In this age it took care to suppress the Carbonari in Calabria succeeding admirably and worked actively against the banditry; He was also able to make open a road between Monteleone and Reggio Calabria. On 4 July 1820 he was appointed by letter of the king as commander of 4th territorial division, which included Salerno and Basilicata, and remained at this position at which he tried to oppose erupted motions for the granting of the constitution. Schieratosi later in favor of the constitution with a letter published in the Journal Constitution of the Kingdom of the Two Sicilies was then appointed on 17 November 1820 the commander of the territorial division of Syracuse and then on 9 December of the same year as General Commander of the Sicilian Army. Also the same year, he was initiated into masonry with his son, without formalities, in the Loggia "Damon and Pythian" of Syracuse. During the restoration he was involved by General Carrascosa, exiled, in a controversy over the failure to repression of the uprisings.

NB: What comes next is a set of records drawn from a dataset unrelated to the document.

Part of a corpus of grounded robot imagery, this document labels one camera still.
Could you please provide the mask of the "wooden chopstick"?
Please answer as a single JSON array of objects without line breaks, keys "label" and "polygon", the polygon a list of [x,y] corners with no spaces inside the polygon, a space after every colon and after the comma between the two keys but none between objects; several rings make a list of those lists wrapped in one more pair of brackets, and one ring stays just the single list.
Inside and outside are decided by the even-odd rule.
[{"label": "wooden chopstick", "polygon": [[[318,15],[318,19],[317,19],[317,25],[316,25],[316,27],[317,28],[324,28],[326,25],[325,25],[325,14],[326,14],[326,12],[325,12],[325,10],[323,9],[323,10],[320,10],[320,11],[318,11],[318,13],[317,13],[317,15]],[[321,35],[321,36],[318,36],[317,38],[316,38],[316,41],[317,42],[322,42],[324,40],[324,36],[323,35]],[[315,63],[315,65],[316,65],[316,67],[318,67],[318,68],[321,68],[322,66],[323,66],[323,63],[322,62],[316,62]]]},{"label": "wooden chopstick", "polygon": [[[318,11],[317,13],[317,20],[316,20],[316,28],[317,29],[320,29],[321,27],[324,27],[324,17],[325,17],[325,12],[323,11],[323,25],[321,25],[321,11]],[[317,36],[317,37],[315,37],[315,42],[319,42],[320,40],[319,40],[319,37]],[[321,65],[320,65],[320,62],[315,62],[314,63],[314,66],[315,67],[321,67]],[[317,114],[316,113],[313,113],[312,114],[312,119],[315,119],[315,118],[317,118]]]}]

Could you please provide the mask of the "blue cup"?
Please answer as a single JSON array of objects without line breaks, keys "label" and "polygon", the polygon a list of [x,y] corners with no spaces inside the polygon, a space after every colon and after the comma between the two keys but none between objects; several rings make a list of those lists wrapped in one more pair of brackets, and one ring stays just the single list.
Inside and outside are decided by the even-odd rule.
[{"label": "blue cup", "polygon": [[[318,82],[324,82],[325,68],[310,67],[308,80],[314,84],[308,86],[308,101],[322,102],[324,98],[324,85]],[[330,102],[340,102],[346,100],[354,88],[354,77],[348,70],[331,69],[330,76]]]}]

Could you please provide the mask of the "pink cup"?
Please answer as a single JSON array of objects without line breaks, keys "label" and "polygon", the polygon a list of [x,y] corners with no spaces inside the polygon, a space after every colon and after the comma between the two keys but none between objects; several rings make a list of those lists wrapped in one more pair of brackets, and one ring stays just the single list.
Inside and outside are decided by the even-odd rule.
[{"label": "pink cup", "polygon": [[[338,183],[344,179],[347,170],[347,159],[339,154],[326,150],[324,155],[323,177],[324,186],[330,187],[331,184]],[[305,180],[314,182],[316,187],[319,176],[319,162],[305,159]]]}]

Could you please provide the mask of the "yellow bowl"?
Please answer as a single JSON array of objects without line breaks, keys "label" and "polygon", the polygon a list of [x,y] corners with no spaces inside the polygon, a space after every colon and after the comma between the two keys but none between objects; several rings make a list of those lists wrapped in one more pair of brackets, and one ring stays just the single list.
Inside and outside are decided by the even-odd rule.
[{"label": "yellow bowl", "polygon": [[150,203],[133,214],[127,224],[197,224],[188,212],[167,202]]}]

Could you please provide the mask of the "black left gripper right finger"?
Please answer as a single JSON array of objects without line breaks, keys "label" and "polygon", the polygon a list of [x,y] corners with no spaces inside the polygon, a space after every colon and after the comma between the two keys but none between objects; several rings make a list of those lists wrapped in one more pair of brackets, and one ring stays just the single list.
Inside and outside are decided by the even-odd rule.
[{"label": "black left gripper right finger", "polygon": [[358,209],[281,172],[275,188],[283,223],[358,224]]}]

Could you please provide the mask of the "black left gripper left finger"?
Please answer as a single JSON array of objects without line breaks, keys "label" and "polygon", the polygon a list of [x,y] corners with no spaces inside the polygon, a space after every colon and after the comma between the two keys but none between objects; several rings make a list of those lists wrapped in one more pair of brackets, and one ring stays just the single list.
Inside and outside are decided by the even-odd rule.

In early April 1821 he was called to be part of the temporary Government Council and from 30 July 1822 took charge of the army's reorganization with the office of inspector general of infantry and cavalry of the line. When King Francis I ascended to the throne in 1825, he was appointed Knight of the Royal Order of St. George and the General Commander of the Army of the Two Sicilies. Additionally, he was also given additional staff and as a bonus, 460 ducats monthly, all of which was paid by Ferdinand himself. When Ferdinand II came to the throne in 1830, Nunziante was appointed Lieutenant (governor) of Sicily, awaiting Leopold of Bourbon to assume the role. In this short period he managed to win the affection and respect of the various components of the people. Later he obtained the dignity of a minister and the first since the King of the whole army, which earned him the assumption of the supreme command of the Continental Army.

==Death==
He later took an interest in business and philanthropy while residing in San Ferdinando. Upon staying there, he caught malaria and was transferred to Naples where he in his will appointed Florestano Pepe. That was his last order. He died of malaria and liver complications in 1836 at Torre Annunziata. His body was transferred back to San Ferdinando immediately after funeral ceremony in Naples, where the body now rests.